Unless a result is reached sooner, play will then continue, if conditions permit, until the prescribed number of overs has been completed and either time for close of play has been reached or the allotted time for the innings has expired, as appropriate. The number of overs and time remaining shall be taken as they were at the call of Time for the supposed conclusion of the match. No account shall be taken of the time between that moment and the resumption of play.

(b) If, at this call of Time, the overs have been completed and no playing time remains, or if the side batting last has completed its innings, the umpires shall immediately inform both captains of the necessary corrections to the scores and to the result.

10. Result not to be changed

Once the umpires have agreed with the scorers the correctness of the scores at the conclusion of the match – see Laws 3.15 (Correctness of scores) and 4.2 (Correctness of scores) – the result cannot thereafter be changed.


LAW 22 THE OVER

1. Number of balls

The ball shall be bowled from each end alternately in overs of 6 balls.

2. Start of an over

An over has started when the bowler starts his run up or, if he has no run up, his action for the first delivery of that over.

3. Validity of balls

(a) A ball shall not count as one of the 6 balls of the over unless it is delivered, even though, as in Law 42.15 (Bowler attempting to run out non-striker before delivery) a batsman may be dismissed or some other incident occurs without the ball having been delivered.

(b) A ball delivered by the bowler shall not count as one of the 6 balls of the over

(i) if it is called dead, or is to be considered dead, before the striker has had an opportunity to play it. See Law 23.6 (Dead Ball; ball counting as one of over).

(ii) if it is called dead in the circumstances of Law 23.4(b)(vi) (Umpire calling and signalling Dead ball). Note also the special provisions of Law 23.4(b)(v).
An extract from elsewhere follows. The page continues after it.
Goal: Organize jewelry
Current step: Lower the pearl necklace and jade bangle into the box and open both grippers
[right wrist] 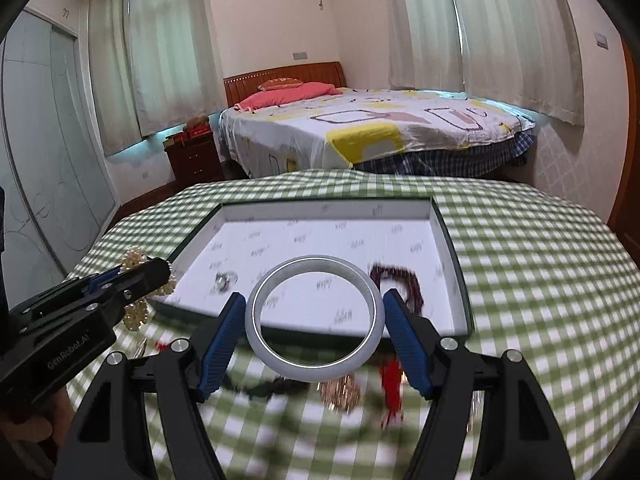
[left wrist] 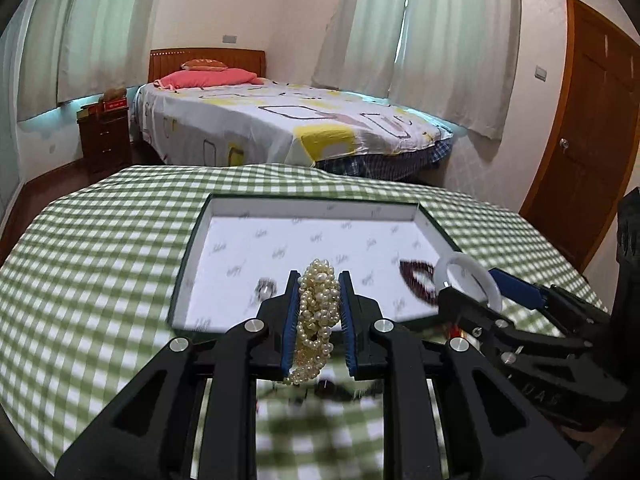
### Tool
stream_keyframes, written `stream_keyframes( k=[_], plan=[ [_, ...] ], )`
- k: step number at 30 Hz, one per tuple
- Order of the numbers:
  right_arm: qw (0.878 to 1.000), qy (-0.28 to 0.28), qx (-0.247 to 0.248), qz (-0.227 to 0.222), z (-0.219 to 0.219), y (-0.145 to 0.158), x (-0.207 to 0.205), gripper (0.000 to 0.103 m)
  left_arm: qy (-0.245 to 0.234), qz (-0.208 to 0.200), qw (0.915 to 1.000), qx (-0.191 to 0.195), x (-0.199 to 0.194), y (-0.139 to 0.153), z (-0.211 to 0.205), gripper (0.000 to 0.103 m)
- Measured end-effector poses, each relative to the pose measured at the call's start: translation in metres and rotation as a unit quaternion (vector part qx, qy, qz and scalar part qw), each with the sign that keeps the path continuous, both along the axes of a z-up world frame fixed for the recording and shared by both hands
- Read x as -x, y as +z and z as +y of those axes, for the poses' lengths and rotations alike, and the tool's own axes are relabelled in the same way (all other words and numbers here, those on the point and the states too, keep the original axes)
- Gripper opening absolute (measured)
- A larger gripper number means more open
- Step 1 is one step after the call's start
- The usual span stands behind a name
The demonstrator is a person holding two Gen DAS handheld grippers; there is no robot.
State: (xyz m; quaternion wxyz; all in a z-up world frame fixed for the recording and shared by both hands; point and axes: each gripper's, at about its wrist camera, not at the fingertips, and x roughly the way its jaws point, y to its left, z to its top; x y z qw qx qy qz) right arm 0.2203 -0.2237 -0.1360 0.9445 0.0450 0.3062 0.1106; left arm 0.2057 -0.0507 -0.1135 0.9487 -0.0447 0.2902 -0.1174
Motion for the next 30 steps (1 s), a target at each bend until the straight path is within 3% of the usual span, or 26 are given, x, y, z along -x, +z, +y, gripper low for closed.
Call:
stream_keyframes(
  k=[6, 15, 25, 30],
  plan=[
    [1.0, 0.004, 0.021, 0.008, 0.008, -0.012, -0.036, 0.069, -0.008, 0.018, 0.9998, 0.005, -0.045, -0.011, -0.009, 0.019],
    [0.996, 0.014, 0.036, 0.077, 0.01, -0.048, -0.076, 0.069, -0.017, 0.089, 0.9958, 0.015, -0.094, -0.054, -0.017, 0.019],
    [0.991, 0.03, 0.071, 0.109, 0.019, -0.056, -0.088, 0.069, -0.036, 0.145, 0.9887, 0.015, -0.109, -0.073, -0.024, 0.019],
    [0.99, 0.036, 0.081, 0.11, 0.019, -0.057, -0.087, 0.069, -0.036, 0.15, 0.988, 0.013, -0.11, -0.076, -0.026, 0.019]
  ],
)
(iii) if it is a No ball. See Law 24 (No ball).

(iv) if it is a Wide. See Law 25 (Wide ball)

(v) when 5 penalty runs are awarded to the batting side under any of Laws 2.6 (Player returning without permission), 41.2 (Fielding the ball), 42.4 (Deliberate attempt to distract striker), or 42.5 (Deliberate distraction or obstruction of batsman).

(c) Any deliveries other than those listed in (a) and (b) above shall be known as valid balls.

Only valid balls shall count towards the 6 balls of the over.

4. Call of Over

When 6 valid balls have been bowled and when the ball becomes dead, the umpire shall call Over before leaving the wicket. See also Law 23.3 (Call of Over or Time).

5. Umpire miscounting

(a) If the umpire miscounts the number of valid balls, the over as counted by the umpire shallstand.

(b) If, having miscounted, the umpire allows an over to continue after 6 valid balls have been bowled, he may subsequently call Over as the ball becomes dead after any delivery, even if that delivery is not a valid ball.

6. Bowler changing ends

A bowler shall be allowed to change ends as often as desired, provided he does not bowl two overs consecutively, nor bowl parts of each of two consecutive overs, in the same innings.

7 Finishing an over

(a) Other than at the end of an innings, a bowler shall finish an over in progress unless he is incapacitated or is suspended under any of the Laws.

(b) If for any reason, other than the end of an innings, an over is left uncompleted at the start of an interval or interruption, it shall be completed on resumption of play.

8. Bowler incapacitated or suspended during an over

If for any reason a bowler is incapacitated while running up to deliver the first ball of an over, or is incapacitated or suspended during an over, the umpire shall call and signal Dead ball.

Another bowler shall complete the over from the same end, provided that he does not bowl two overs consecutively, nor bowl parts of each of two consecutive overs, in that innings.